> [EXERCISE INSTRUCTIONS]: Print, without alteration, the lines that extend from the one holding "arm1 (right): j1" to the final line of the listing below.

> [DATASET EXCERPT]:
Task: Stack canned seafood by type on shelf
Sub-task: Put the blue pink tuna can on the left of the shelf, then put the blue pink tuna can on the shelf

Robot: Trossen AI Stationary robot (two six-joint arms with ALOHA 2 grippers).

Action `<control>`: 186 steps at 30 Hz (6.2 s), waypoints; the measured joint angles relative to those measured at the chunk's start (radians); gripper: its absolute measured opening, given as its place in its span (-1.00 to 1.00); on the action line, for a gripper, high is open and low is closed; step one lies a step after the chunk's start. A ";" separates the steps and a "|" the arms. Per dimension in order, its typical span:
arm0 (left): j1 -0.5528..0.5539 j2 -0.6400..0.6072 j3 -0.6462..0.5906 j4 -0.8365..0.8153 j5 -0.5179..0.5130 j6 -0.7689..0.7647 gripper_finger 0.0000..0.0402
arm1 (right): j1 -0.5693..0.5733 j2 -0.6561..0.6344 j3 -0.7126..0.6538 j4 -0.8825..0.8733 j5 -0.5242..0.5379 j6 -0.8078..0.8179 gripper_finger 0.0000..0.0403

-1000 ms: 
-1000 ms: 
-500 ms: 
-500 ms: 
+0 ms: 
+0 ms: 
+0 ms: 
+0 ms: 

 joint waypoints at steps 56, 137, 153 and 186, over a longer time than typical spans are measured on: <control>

> [RESULT]:
arm1 (right): j1 -0.5693..0.5733 j2 -0.6561..0.6344 j3 -0.7126..0.6538 j4 -0.8825..0.8733 j5 -0.5242..0.5379 j6 -0.8078..0.8179 gripper_finger 0.0000..0.0403

-1000 ms: 
-1000 ms: 
-500 ms: 
-500 ms: 
+0 ms: 
+0 ms: 
+0 ms: 
+0 ms: 

 joint waypoints at steps 56, 137, 153 and 186, over a longer time than typical spans are measured on: <control>

That completes the answer to this exercise.